Anche nella circolare MEF da lei citata (3/DF 2012) alle pagine 10 ed 11 veniva riportato che per abitazione principale si deve intendere l’immobile nel quale il possessore il suo nucleo familiare dimorano abitualmente e risiedono anagraficamente.

In altri termini il legislatore ha innanzitutto voluto collegare i benefici dell’abitazione principale e delle sue pertinenze al possessore e al suo nucleo familiare e, in secondo luogo, ha voluto unificare il concetto di residenza anagrafica e di dimora abituale, individuando come abitazione principale solo l’immobile in cui le condizioni previste dalla norma sussistono contemporaneamente, ponendo fine, anche in questo caso, alle problematiche applicative che sulla questione hanno interessato l’ ICI. La disposizione in commento precisa, inoltre, che, nel caso in cui i componenti del nucleo familiare abbiano stabilito la dimora abituale e la residenza anagrafica in immobili diversi situati nel territorio comunale, l’aliquota e la detrazione per l’abitazione principale e per le relative pertinenze devono essere uniche per nucleo familiare indipendentemente dalla dimora abituale e dalla residenza anagrafica dei rispettivi componenti. Lo scopo di tale norma è quello di evitare comportamenti elusivi in ordine all ‘applicazione delle agevolazioni per l’abitazione principale, e, quindi, la norma deve essere interpretata in senso restrittivo, soprattutto per impedire che, nel caso in cui i coniugi stabiliscano la residenza in due immobili diversi nello stesso comune, ognuno di loro possa usufruire delle agevolazioni dettate per l’abitazione principale e per le relative pertinenze.

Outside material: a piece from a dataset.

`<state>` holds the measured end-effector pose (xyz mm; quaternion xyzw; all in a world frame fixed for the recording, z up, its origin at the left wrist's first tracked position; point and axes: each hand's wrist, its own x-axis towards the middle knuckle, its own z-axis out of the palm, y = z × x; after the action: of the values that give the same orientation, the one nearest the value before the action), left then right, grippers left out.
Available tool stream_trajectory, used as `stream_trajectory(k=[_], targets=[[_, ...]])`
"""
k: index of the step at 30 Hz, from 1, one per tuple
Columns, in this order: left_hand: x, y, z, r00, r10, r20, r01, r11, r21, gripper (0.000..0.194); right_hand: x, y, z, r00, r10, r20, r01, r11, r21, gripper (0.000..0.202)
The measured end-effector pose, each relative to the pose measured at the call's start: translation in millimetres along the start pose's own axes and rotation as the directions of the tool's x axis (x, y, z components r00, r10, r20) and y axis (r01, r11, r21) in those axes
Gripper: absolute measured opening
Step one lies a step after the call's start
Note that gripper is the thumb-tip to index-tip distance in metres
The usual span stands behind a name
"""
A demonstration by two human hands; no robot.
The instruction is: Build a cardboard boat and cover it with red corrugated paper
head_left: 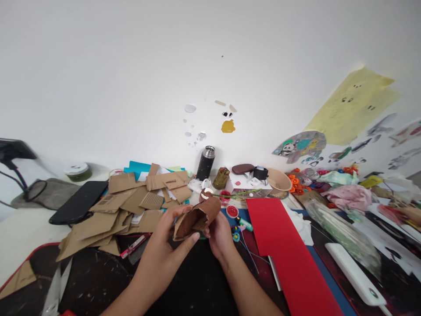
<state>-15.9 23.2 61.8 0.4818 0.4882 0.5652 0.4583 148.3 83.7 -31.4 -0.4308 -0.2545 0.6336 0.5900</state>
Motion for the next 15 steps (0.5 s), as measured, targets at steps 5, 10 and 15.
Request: stream_trajectory(k=[5, 10, 15], targets=[[0.7, 1.9, -0.3, 1.000, -0.013, -0.008, 0.013, 1.000, -0.019, 0.049, 0.7, 1.0, -0.5, 1.000, 0.002, 0.005, -0.002, 1.000, 0.003, 0.051], [0.5, 2.9, 0.4, 1.000, -0.017, -0.009, 0.017, 1.000, -0.024, 0.048, 0.1, 0.8, -1.1, 1.000, 0.006, 0.007, -0.006, 1.000, 0.002, 0.050], [2.4, 2.1, -1.2, 0.999, -0.036, -0.026, 0.035, 0.999, -0.031, 0.051, -0.3, 0.4, -0.6, 1.000, 0.004, 0.017, -0.004, 1.000, 0.003, 0.051]])
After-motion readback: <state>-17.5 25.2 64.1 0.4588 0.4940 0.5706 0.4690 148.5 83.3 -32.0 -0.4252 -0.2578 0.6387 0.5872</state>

Pertanto, la sua interpretazione circa il fatto che la circolare 3/DF 2012 consentisse una interpretazione elusiva dell’IMU è assolutamente arbitraria e priva di ogni fondamento giuridico. In pratica, già in quella circolare veniva chiarito che due coniugi possono ben possedere ciascuno un immobile in due comuni diversi (per ragioni di lavoro o altro), ma per ottenere per entrambi l’esenzione IMU, doveva essere garantita la dimora del proprietario in ciascuno degli appartamenti (ad esempio, il marito per motivi di lavoro, era costretto e risiedere e dimorare nel proprio appartamento ubicato in un Comune diverso da quello in cui la moglie risultava essere proprietaria dell’unità abitativa di residenza).

Quindi nulla di nuovo sotto il sole, con la sentenza della Corte di Cassazione 20130/2020: purtroppo lei evade l’IMU dovuta da anni. Può decidere di iniziare a pagare dal 2020 (intera annualità) e poi incrociare la dita nella speranza che nel 2021 non le vengano notificati avvisi di accertamento per le annualità precedenti (dal 2016 al 2019).